Recorded data

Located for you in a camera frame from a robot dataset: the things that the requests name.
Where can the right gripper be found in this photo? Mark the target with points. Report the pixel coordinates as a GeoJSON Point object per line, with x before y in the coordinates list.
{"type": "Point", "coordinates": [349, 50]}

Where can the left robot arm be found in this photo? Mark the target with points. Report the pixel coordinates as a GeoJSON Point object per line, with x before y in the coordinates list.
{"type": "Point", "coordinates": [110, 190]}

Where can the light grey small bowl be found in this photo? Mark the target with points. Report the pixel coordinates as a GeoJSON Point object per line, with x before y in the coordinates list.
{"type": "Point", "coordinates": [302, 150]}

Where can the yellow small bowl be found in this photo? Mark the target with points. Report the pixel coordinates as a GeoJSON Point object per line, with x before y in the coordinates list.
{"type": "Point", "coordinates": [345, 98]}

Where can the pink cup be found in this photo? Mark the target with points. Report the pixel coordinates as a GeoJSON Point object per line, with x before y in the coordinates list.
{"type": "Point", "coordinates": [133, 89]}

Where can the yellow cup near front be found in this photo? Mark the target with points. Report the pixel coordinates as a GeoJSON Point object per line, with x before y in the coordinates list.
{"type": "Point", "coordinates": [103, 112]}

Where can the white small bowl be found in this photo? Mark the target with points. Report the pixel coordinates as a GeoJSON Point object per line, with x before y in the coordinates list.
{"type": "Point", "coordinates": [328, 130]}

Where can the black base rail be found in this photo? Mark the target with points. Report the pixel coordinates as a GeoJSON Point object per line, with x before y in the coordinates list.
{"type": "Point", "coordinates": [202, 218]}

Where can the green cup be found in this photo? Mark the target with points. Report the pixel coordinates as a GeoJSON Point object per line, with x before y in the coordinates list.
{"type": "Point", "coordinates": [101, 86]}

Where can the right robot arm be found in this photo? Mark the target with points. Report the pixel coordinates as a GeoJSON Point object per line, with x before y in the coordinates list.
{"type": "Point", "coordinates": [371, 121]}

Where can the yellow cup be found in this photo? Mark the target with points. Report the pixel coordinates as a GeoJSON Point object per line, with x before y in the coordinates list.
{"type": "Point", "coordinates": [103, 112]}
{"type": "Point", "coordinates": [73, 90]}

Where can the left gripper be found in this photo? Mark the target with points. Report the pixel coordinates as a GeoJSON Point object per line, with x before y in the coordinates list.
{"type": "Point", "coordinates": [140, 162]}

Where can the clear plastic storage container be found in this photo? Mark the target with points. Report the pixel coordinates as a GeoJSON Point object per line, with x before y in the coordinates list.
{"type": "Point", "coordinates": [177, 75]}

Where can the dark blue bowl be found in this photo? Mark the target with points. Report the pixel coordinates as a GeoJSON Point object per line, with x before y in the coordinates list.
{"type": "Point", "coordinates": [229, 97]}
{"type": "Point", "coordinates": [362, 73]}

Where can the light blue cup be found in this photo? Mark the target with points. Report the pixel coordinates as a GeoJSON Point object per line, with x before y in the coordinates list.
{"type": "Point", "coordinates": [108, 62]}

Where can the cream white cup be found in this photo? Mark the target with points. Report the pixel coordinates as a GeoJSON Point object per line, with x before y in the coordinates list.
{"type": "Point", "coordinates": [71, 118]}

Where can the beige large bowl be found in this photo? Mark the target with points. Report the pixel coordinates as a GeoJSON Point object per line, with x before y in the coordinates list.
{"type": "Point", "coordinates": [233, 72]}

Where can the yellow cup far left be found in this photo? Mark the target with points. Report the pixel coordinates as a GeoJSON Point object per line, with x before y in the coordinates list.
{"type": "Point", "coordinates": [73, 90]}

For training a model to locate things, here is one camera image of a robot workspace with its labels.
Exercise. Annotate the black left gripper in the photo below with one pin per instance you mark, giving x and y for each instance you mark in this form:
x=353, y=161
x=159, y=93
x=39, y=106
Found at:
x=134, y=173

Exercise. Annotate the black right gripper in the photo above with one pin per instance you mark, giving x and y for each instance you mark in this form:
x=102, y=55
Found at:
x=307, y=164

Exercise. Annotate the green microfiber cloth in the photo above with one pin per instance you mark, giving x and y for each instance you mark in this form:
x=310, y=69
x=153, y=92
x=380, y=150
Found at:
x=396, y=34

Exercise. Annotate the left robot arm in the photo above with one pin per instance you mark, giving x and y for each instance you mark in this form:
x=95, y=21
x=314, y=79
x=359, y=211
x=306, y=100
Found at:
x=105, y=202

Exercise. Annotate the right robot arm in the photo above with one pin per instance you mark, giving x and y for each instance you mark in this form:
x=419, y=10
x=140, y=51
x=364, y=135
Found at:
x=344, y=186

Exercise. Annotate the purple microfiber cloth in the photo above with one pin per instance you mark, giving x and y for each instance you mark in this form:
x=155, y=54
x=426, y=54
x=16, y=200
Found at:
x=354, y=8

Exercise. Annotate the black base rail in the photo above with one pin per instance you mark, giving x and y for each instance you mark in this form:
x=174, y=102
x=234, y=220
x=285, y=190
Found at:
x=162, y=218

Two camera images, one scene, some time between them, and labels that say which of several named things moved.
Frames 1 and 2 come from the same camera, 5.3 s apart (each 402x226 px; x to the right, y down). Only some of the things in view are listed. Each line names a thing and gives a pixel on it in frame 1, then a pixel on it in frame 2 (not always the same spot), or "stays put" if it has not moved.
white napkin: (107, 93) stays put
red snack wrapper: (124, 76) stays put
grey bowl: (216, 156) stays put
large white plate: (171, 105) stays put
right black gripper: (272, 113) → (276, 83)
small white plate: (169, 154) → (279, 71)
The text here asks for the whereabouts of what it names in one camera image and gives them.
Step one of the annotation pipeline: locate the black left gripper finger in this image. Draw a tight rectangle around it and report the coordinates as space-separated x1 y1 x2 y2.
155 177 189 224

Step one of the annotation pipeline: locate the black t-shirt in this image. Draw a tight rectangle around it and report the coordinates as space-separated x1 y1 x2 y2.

TASK INSTRUCTIONS — Every record above needs to be restated exactly.

YOUR SOLUTION —
Located for you in a camera frame from a robot dataset: the things that the requests name.
Where can the right gripper be found in this photo? Mark the target with points. Report the pixel coordinates as a GeoJSON Point object per line, with x before y in the coordinates list.
{"type": "Point", "coordinates": [349, 50]}

Where can the left robot arm be found in this photo? Mark the target with points. Report the pixel coordinates as a GeoJSON Point object per line, with x before y in the coordinates list.
{"type": "Point", "coordinates": [110, 190]}

Where can the light grey small bowl be found in this photo? Mark the target with points. Report the pixel coordinates as a GeoJSON Point object per line, with x before y in the coordinates list.
{"type": "Point", "coordinates": [302, 150]}

Where can the yellow small bowl be found in this photo? Mark the target with points. Report the pixel coordinates as a GeoJSON Point object per line, with x before y in the coordinates list.
{"type": "Point", "coordinates": [345, 98]}

Where can the pink cup be found in this photo? Mark the target with points. Report the pixel coordinates as a GeoJSON Point object per line, with x before y in the coordinates list.
{"type": "Point", "coordinates": [133, 89]}

Where can the yellow cup near front be found in this photo? Mark the target with points. Report the pixel coordinates as a GeoJSON Point object per line, with x before y in the coordinates list.
{"type": "Point", "coordinates": [103, 112]}

Where can the white small bowl be found in this photo? Mark the target with points. Report the pixel coordinates as a GeoJSON Point object per line, with x before y in the coordinates list.
{"type": "Point", "coordinates": [328, 130]}

Where can the black base rail be found in this photo? Mark the target with points. Report the pixel coordinates as a GeoJSON Point object per line, with x before y in the coordinates list.
{"type": "Point", "coordinates": [202, 218]}

Where can the green cup be found in this photo? Mark the target with points. Report the pixel coordinates as a GeoJSON Point object per line, with x before y in the coordinates list.
{"type": "Point", "coordinates": [101, 86]}

Where can the right robot arm be found in this photo? Mark the target with points. Report the pixel coordinates as a GeoJSON Point object per line, with x before y in the coordinates list.
{"type": "Point", "coordinates": [371, 121]}

Where can the yellow cup be found in this photo? Mark the target with points. Report the pixel coordinates as a GeoJSON Point object per line, with x before y in the coordinates list.
{"type": "Point", "coordinates": [103, 112]}
{"type": "Point", "coordinates": [73, 90]}

Where can the left gripper be found in this photo? Mark the target with points. Report the pixel coordinates as a GeoJSON Point object per line, with x before y in the coordinates list.
{"type": "Point", "coordinates": [140, 162]}

Where can the clear plastic storage container be found in this photo? Mark the target with points. Report the pixel coordinates as a GeoJSON Point object per line, with x before y in the coordinates list.
{"type": "Point", "coordinates": [177, 75]}

Where can the dark blue bowl be found in this photo? Mark the target with points. Report the pixel coordinates as a GeoJSON Point object per line, with x before y in the coordinates list.
{"type": "Point", "coordinates": [229, 97]}
{"type": "Point", "coordinates": [362, 73]}

Where can the light blue cup be found in this photo? Mark the target with points. Report the pixel coordinates as a GeoJSON Point object per line, with x before y in the coordinates list.
{"type": "Point", "coordinates": [108, 62]}

Where can the cream white cup be found in this photo? Mark the target with points. Report the pixel coordinates as a GeoJSON Point object per line, with x before y in the coordinates list.
{"type": "Point", "coordinates": [71, 118]}

Where can the beige large bowl be found in this photo? Mark the target with points. Report the pixel coordinates as a GeoJSON Point object per line, with x before y in the coordinates list.
{"type": "Point", "coordinates": [233, 72]}

Where can the yellow cup far left be found in this photo? Mark the target with points. Report the pixel coordinates as a GeoJSON Point object per line, with x before y in the coordinates list.
{"type": "Point", "coordinates": [73, 90]}

For training a model to locate things, here is one camera image of a robot workspace with its labels.
Exercise. Annotate the black left gripper in the photo below with one pin per instance you mark, giving x and y for each instance you mark in this form:
x=353, y=161
x=159, y=93
x=39, y=106
Found at:
x=134, y=173

Exercise. Annotate the black right gripper in the photo above with one pin per instance you mark, giving x and y for each instance you mark in this form:
x=102, y=55
Found at:
x=307, y=164

Exercise. Annotate the green microfiber cloth in the photo above with one pin per instance you mark, giving x and y for each instance you mark in this form:
x=310, y=69
x=153, y=92
x=380, y=150
Found at:
x=396, y=34

Exercise. Annotate the left robot arm in the photo above with one pin per instance you mark, giving x and y for each instance you mark in this form:
x=95, y=21
x=314, y=79
x=359, y=211
x=306, y=100
Found at:
x=105, y=202

Exercise. Annotate the right robot arm in the photo above with one pin per instance you mark, giving x and y for each instance you mark in this form:
x=419, y=10
x=140, y=51
x=364, y=135
Found at:
x=344, y=186

Exercise. Annotate the purple microfiber cloth in the photo above with one pin per instance you mark, giving x and y for each instance you mark in this form:
x=155, y=54
x=426, y=54
x=16, y=200
Found at:
x=354, y=8

Exercise. Annotate the black base rail in the photo above with one pin per instance you mark, giving x and y for each instance you mark in this form:
x=174, y=102
x=234, y=220
x=285, y=190
Found at:
x=162, y=218

Two camera images, one scene, some time between them, and labels that say which of several named things moved.
Frames 1 and 2 come from the same camera, 5.3 s apart (each 402x226 px; x to the right, y down). Only some of the things in view are listed. Each line names a thing and gives a pixel on it in frame 1, then a pixel on it in frame 2 (not always the same spot), or "stays put" if it has not moved.
white napkin: (107, 93) stays put
red snack wrapper: (124, 76) stays put
grey bowl: (216, 156) stays put
large white plate: (171, 105) stays put
right black gripper: (272, 113) → (276, 83)
small white plate: (169, 154) → (279, 71)
The text here asks for the whereabouts of what it names in one camera image and gives them.
Step one of the annotation pipeline: locate the black left gripper finger in this image. Draw a tight rectangle around it and report the coordinates as space-separated x1 y1 x2 y2.
155 177 189 224

Step one of the annotation pipeline: locate the black t-shirt in this image. Draw a tight rectangle around it and report the coordinates as space-separated x1 y1 x2 y2.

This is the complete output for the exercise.